Micro-fictions

1/ Marcher dans la rue

Comme le dit la chanson, je marche seul et anonyme dans cette grande ville. Mes pas appuient sans cesse sur le macadam et je marche au hasard. Les panneaux des rues guident à peine mon chemin. C’est dimanche et les passants s’enfuient eux aussi décidés et pressés vers des lieux précis. Les magasins sont fermés et les rues trop propres. On pourrait se croire dans un rêve. Je croise un homme mal fagoté qui parle seul, comme s’il s’engueulait avec sa femme. Un chien me fait sursauter en me dépassant comme un dératé. Au premier étage d’un immeuble, j’entends la mélodie mal assurée d’un piano. Soudain au détour d’une rue, la foule est là, écoutant au milieu d’une place un groupe de musique.

2/ Dépression commerciale

Une jeune femme seule traîne les pieds d’une boutique à l’autre. Le centre commercial semble une vaine distraction à sa légère tristesse.

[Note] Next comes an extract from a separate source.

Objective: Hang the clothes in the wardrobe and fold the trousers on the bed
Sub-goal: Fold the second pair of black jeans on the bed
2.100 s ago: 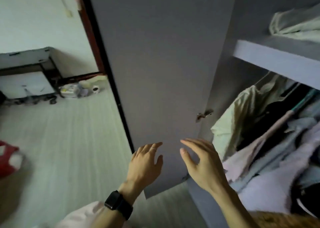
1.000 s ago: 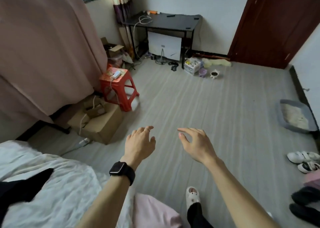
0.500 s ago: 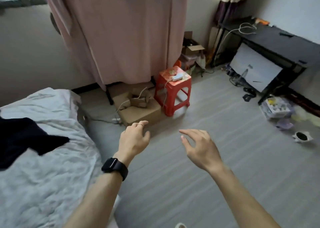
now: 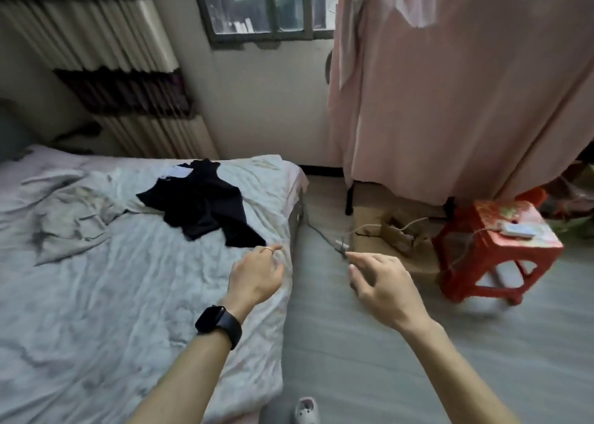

Sa chevelure cuivrée et son port altier intriguent tout autant qu’ils dissuadent les regards. J’attrape au vol les murmures d’un vieux: « si jeune et déjà fatiguée de vivre ». Il s’en suit une détonation. Tout le monde est saisis d’immobilité pendant une fraction de seconde. Chacun se fait son film pendant ce bref laps de temps: attaque à main armé, attentat,… Le vieux et moi nous regardons en pensant la même chose: suicide? Non, un énorme pétard qui a fait résonner son écho dans les méandres du centre. Quant à notre jeune femme, elle a disparu…

3/ Étrange fin de journée

Je quitte le travail plein de projets. La journée pleine de contrariétés aurait dû m’alerter. J’entends la sirène du SAMU. La circulation fuse autour de mon vélo. Je passe à côté d’une femme hurlant contre son enfant qui se débat. vlam, vlam,… vlam, vlam, le train me double à grande vitesse sans crier gare. L’ambiance de cette fin de journée ne me plaît pas du tout. La lumière si belle de ce coucher de soleil cligne soudain comme une fin du monde, contraste trop paisible avec la tension perceptible dans les rues. D’autres sirènes retentissent, la police et les pompiers, peut-être une autre ambulance. Dans lesembouteillages du soir, le calme n’est qu’une façade fragile, inquiétante. J’aimerais être déjà rentré et avoir échappé aux risques de cette étrange fin de journée.